Com a fluidez de um bom cronista e a sensibilidade de um poeta, em “Born to Run” Bruce Springsteen relata sua história de vida de maneira ampla e reflexiva
Para falar sobre a autobiografia de Bruce Springsteen, não há como eu começar sem citar um trecho no qual “The Boss” lembra da cena musical de sua juventude, nos idos de 1964, onde a hegemonia dos Beatles e dos Rolling Stones preenchia os corações e sonhos de jovens idealistas, ávidos por algo mais:
“Pensem nisso dessa forma: em 1964, milhões de jovens viram os Stones e os Beatles e pensaram ‘Aquilo parece divertido’. Alguns deles foram à rua e compraram instrumentos. Alguns deles aprenderam a tocar um pouco. Alguns deles ficaram bons o suficiente para talvez se juntarem a uma banda local. Alguns talvez tenham chegado a gravar uma demo. Alguns talvez tenham tido a sorte de obter um contrato discográfico. Uns poucos deles podem ter vendido alguns álbuns e feito alguns shows. Uns poucos deles talvez tenham alcançado um pequeno sucesso, uma curta carreira na música, e conseguido obter um modesto ganha-pão. Muito poucos deles talvez tenham conseguido ganhar a vida como músicos, e pouquíssimos podem ter alcançado um sucesso contínuo que lhes tenha trazido fama, fortuna e um imenso reconhecimento – e, nessa noite, um deles acabou entre o Mick Jagger e o George Harrison, um Stone e um Beatle. Não tive ilusões acerca das probabilidades de que, em 1964, esse único pudesse ser o garoto de 15 anos de Freehold, com a cara cheia de espinha e uma guitarra Kent usada.” – página 402 de “Born to Run”.
Esse tímido garoto de 15 anos era chamado todo domingo de manhã, pelo seu avô italiano, de “BAAAARRRRUUUUUUUUCE”, para receber um dólar e um beliscão. Para nós, trata-se daquele que ficou mundialmente conhecido como Bruce Springsteen.

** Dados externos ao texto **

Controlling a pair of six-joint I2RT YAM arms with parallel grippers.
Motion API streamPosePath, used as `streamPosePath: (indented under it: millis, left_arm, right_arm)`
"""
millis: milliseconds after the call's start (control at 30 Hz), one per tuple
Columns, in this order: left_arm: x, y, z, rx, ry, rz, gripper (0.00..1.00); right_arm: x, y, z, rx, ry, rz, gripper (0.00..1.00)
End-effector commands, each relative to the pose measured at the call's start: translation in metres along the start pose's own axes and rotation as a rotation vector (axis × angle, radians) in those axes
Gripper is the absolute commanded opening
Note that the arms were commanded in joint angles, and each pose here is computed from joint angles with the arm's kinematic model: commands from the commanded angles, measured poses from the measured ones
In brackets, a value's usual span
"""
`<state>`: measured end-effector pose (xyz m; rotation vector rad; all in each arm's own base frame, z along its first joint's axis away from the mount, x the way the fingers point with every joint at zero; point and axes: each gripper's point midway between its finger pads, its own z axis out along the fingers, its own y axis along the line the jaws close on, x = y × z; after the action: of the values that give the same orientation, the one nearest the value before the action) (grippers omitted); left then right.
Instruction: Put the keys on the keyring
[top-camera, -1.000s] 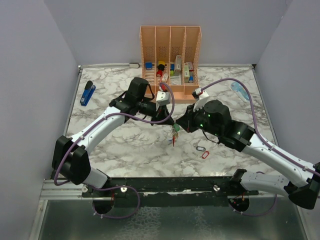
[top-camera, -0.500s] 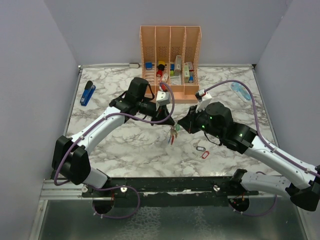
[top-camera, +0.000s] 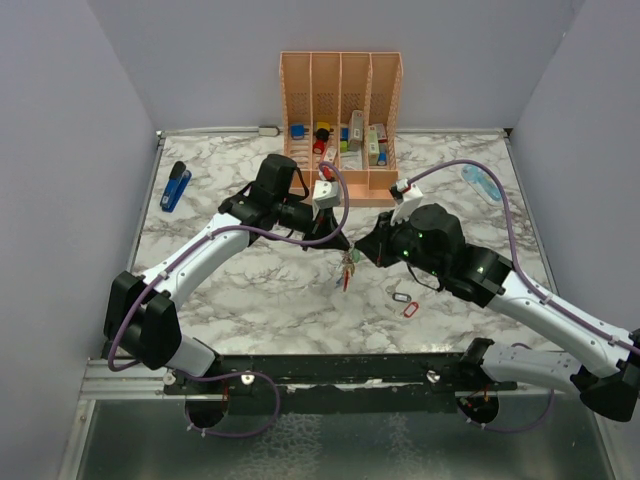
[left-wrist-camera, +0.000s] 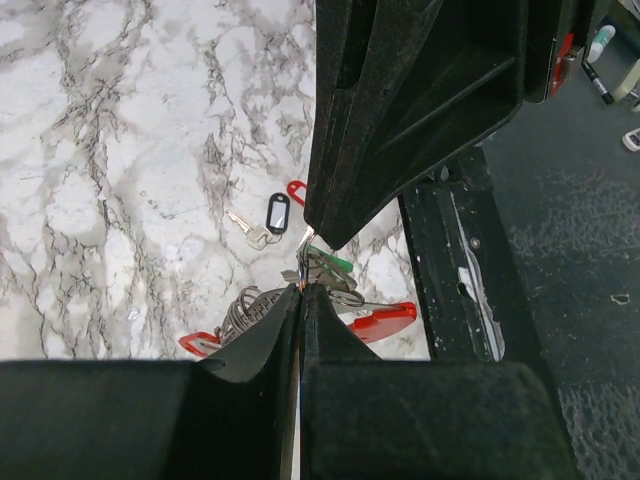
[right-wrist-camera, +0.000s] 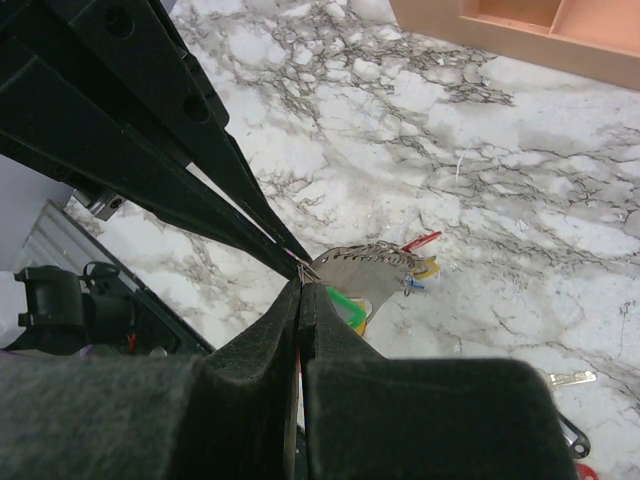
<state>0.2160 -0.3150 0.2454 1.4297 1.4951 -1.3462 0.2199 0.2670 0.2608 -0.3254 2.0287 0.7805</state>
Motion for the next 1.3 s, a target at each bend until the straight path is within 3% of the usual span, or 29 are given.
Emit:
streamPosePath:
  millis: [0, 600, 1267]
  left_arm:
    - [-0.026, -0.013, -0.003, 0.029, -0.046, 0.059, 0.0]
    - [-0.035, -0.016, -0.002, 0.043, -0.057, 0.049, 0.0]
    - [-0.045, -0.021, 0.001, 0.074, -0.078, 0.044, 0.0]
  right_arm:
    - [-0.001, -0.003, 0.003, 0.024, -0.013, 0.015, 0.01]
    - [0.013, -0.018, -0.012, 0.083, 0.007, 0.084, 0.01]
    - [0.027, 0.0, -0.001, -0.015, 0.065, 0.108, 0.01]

Essas pequenas histórias estão, como tantas outras, relatadas magistralmente na sua autobiografia, lançada pela Editora LeYa, em 2016, com o nome de “Born to Run” (veja aqui).
De 1975, o álbum “Born to Run” é uma obra-prima na história do rock, reconhecido por público e crítica. Excelentes arranjos, letras que falavam diretamente com a realidade, com uma banda de alto nível e boas composições. Apesar de ser, como um todo, um álbum fantástico, seu ponto alto é a faixa que dá nome ao disco, “Born to Run”. Não seria exagero dizer que ela possui um dos melhores arranjos já feitos na história do rock, constando, inclusive, em diversas listas oficiais de melhores músicas de todos os tempos.

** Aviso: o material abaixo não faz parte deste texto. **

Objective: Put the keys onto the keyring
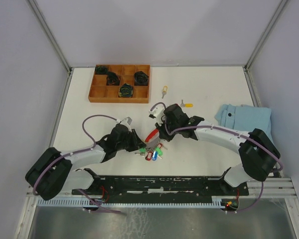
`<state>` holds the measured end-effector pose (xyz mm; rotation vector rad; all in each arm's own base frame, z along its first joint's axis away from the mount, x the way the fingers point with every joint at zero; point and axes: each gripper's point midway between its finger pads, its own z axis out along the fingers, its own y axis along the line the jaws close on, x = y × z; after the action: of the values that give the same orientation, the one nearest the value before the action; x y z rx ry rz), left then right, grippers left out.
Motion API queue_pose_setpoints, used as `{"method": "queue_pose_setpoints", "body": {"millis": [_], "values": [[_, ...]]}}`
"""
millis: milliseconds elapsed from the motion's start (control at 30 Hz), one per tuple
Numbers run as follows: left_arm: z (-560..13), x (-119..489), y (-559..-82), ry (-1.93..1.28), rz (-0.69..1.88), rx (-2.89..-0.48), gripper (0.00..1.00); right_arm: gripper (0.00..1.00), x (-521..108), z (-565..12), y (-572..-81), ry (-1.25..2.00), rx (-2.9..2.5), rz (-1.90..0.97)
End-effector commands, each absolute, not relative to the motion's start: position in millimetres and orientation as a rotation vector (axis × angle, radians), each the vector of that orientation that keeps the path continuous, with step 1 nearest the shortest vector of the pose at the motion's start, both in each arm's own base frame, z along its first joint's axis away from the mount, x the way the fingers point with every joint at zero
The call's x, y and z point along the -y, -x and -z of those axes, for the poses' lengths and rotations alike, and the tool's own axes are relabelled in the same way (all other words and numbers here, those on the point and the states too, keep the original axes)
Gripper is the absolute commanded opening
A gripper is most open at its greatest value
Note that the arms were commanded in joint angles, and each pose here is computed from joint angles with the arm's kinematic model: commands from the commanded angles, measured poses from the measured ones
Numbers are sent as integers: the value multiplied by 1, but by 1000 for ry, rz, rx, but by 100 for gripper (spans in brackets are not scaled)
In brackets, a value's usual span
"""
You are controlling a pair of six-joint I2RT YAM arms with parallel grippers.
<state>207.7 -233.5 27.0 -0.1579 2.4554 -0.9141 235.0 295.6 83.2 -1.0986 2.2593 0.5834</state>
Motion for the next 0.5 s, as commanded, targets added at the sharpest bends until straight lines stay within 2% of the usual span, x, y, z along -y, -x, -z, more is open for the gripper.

Bruce Springsteen, em 2016, como escritor, não vai decepcionar os fãs do álbum “Born to Run”, usando seu nome em vão. Seu livro autobiográfico recebeu o mesmo nome do famoso álbum e faz, sim, jus à lenda criada por ele. Tal como músico, ele cumpre sua função de escritor de forma honesta, humilde, sensível, envolvente e vai além do esperado.
“Born to Run” é volumoso, tem quase 500 páginas (já contando com as 16 páginas de fotos ao final), e nelas o tempo transcorre lentamente, de forma suave, nos levando a conhecer a vida do ídolo desde sua infância em uma pequena e atrasada cidade de New Jersey, até sua consagração como grande astro do rock.
A narrativa segue o tempo cronológico. O leitor consegue facilmente se envolver e sentir-se como parte dela. Ao menor sinal de cansaço, pode-se dar uma pausa na leitura que será retomada sem nenhuma dificuldade posteriormente, com a mesma naturalidade em que se vive um dia após o outro. Família, multiplicidade cultural (descendente de famílias italiana, irlandesa e holandesa), persistência, determinação, religiosidade, violência, egocentrismo e a luta contra a depressão são temas centrais da obra que levou sete anos para ser concluída. Segundo o próprio autor, ela foi realizada “sem pressa ou qualquer prazo”, como se fosse um longo processo de terapia e aceitação pessoal que tem como clímax a reconciliação entre pai e filho.
Vale observar que o livro ficou tão bom, que existem até propostas para transformar “Born to Run” em musical. Coincidência ou não, acontecendo ou não, há relatos de que Bruce já está preparando um série de shows de pequeno porte em um teatro da Broadway, sobre os quais você pode saber um pouco mais aqui.
Seja como for, o que temos é uma obra indispensável aos fãs de Bruce Springsteen, do rock e de boas histórias de vida. Coloque “Born to Run” no fone de ouvido e boa leitura.